When I talk about internal audit's chronic-delay syndrome, I usually couch it in terms of internal auditors' fear of making mistakes and requiring that everything is perfect before moving forward to the next steps. But this quote adds a new dimension to that fear.
You see, all that resistance to move forward and the underlying fears may well be rooted in something else. Ronson talks about the fear every individual has — to one degree or another — of their secrets being released. And the most universal secret fear for professionals, in my opinion, is that it will be revealed they don't know what they are talking about. Ronson says, "It's just a feeling that at any moment we'll blurt something out during some important meeting that'll prove to everyone that we aren't proper professional people or, in fact, functional human beings."
With absolutely no scientific research to back this up (nothing but a hunch, an itch, a dark suspicion), I think that concept more precisely defines why internal auditors spend so much time trying to get to perfection.

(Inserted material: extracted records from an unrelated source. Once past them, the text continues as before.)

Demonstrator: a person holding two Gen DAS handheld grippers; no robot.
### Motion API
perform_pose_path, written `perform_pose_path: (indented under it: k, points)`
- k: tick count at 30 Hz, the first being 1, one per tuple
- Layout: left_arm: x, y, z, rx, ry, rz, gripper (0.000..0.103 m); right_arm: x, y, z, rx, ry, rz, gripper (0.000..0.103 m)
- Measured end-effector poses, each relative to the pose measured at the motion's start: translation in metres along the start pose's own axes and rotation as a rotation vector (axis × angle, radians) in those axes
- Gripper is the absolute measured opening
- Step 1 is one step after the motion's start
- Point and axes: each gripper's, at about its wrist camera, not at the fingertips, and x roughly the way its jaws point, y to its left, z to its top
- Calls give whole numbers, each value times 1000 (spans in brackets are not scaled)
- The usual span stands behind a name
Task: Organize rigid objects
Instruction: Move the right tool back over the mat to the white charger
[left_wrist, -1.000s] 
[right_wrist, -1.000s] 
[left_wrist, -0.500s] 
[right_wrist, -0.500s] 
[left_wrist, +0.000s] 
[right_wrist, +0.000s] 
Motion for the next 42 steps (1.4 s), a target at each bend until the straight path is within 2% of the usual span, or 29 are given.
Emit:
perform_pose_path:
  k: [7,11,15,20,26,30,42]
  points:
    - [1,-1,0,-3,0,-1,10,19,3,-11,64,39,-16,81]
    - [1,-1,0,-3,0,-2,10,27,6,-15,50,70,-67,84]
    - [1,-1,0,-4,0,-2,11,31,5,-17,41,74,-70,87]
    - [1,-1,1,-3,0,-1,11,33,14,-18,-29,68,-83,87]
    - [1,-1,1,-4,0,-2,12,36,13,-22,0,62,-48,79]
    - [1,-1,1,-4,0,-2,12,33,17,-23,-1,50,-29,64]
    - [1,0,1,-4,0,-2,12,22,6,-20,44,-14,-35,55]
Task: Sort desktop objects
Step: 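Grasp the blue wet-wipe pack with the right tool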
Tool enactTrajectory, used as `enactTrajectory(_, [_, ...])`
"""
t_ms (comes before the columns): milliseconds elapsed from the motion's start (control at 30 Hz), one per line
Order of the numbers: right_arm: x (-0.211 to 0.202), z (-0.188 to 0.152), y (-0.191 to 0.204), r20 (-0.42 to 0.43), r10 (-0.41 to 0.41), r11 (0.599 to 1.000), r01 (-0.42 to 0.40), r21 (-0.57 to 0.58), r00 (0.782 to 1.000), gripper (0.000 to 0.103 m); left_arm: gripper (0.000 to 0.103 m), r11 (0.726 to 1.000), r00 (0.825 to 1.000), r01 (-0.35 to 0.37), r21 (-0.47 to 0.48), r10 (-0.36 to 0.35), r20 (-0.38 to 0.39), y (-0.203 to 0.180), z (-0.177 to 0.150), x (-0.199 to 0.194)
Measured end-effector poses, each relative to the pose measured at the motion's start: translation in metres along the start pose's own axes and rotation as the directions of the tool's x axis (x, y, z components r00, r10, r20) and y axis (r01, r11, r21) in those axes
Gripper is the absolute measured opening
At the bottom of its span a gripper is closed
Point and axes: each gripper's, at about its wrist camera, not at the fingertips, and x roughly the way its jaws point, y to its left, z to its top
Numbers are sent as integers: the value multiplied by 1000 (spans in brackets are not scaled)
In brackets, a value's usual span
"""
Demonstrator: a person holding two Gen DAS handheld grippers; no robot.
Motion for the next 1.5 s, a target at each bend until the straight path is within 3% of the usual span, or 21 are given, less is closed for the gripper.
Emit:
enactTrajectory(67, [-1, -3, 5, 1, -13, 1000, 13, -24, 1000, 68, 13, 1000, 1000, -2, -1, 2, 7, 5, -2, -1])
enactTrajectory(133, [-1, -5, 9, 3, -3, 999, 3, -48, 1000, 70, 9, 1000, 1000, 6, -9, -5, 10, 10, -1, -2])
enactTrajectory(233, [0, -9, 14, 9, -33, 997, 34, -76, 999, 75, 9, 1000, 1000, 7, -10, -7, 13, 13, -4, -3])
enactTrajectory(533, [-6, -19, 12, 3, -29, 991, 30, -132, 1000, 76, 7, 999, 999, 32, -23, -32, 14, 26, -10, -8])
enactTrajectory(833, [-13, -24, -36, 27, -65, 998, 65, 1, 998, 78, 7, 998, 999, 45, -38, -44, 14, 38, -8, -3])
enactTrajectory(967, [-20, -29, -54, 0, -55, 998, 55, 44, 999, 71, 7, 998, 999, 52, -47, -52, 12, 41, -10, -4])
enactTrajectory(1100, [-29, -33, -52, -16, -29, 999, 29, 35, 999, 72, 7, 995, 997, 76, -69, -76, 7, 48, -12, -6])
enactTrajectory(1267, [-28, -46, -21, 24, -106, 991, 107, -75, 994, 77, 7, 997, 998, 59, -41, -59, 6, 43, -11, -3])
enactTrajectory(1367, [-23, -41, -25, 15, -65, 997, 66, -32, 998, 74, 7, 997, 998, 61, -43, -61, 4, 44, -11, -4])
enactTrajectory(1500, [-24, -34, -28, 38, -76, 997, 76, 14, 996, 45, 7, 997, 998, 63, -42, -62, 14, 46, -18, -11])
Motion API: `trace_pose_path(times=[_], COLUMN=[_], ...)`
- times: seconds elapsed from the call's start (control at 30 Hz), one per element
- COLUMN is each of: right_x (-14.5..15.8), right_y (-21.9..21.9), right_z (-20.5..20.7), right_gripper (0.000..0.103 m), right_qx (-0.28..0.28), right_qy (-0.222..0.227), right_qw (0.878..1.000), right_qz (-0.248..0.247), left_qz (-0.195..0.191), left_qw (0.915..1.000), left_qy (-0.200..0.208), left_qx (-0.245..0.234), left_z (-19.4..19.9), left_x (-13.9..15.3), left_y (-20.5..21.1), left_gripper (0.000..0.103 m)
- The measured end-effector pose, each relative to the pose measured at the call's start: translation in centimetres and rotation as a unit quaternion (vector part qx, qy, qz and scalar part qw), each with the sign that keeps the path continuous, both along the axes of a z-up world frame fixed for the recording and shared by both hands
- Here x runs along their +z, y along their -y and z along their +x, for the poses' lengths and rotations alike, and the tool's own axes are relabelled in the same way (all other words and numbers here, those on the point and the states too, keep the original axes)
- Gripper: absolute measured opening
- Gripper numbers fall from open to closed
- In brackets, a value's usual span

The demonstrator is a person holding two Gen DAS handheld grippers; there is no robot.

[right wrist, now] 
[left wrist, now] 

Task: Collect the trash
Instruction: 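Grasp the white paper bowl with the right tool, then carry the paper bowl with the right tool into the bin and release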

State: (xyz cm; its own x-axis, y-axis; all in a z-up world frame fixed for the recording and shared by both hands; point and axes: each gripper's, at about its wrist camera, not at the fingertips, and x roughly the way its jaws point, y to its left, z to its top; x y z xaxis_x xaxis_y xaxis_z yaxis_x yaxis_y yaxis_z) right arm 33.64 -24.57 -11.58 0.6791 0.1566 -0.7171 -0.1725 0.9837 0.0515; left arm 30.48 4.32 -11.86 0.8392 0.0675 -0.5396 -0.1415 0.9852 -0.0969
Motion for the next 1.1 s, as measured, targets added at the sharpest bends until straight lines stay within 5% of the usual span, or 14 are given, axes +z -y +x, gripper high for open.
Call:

Sure, we don't want to make a mistake. But why don't we want to make a mistake? Sure, it's unprofessional to make mistakes. But is it unprofessional enough to warrant the extra work, rework, and missed milestones?
No, I think a very large hunk of us live in the terror that we will be found out; that all the nasty things they say about us are true. "They're just accountants who couldn't make it." "They're the ones who can't do original work." "They're the rejects from other departments." "They're the ones who don't understand the real world." "They're the ones that are the tattletales." "They're the ones that are nothing but a drain on the bottom line." Of course it isn't true; of course I don't believe it; of course you don't believe it. But the thoughts are out there, and they haunt us.
And that is at the root of every internal auditor's fear, whether we are willing to admit it or not. It is not the mistake; it is that the mistake will make us look unintelligent, unreliable, unprepared, and unprofessional.
Of course, none of those nasty things are true. But I suggest you take a look and determine if the delays that occur in your audit process are related to the process, are related to just not wanting to make errors, or are actually related to that terror — the terror of being found out.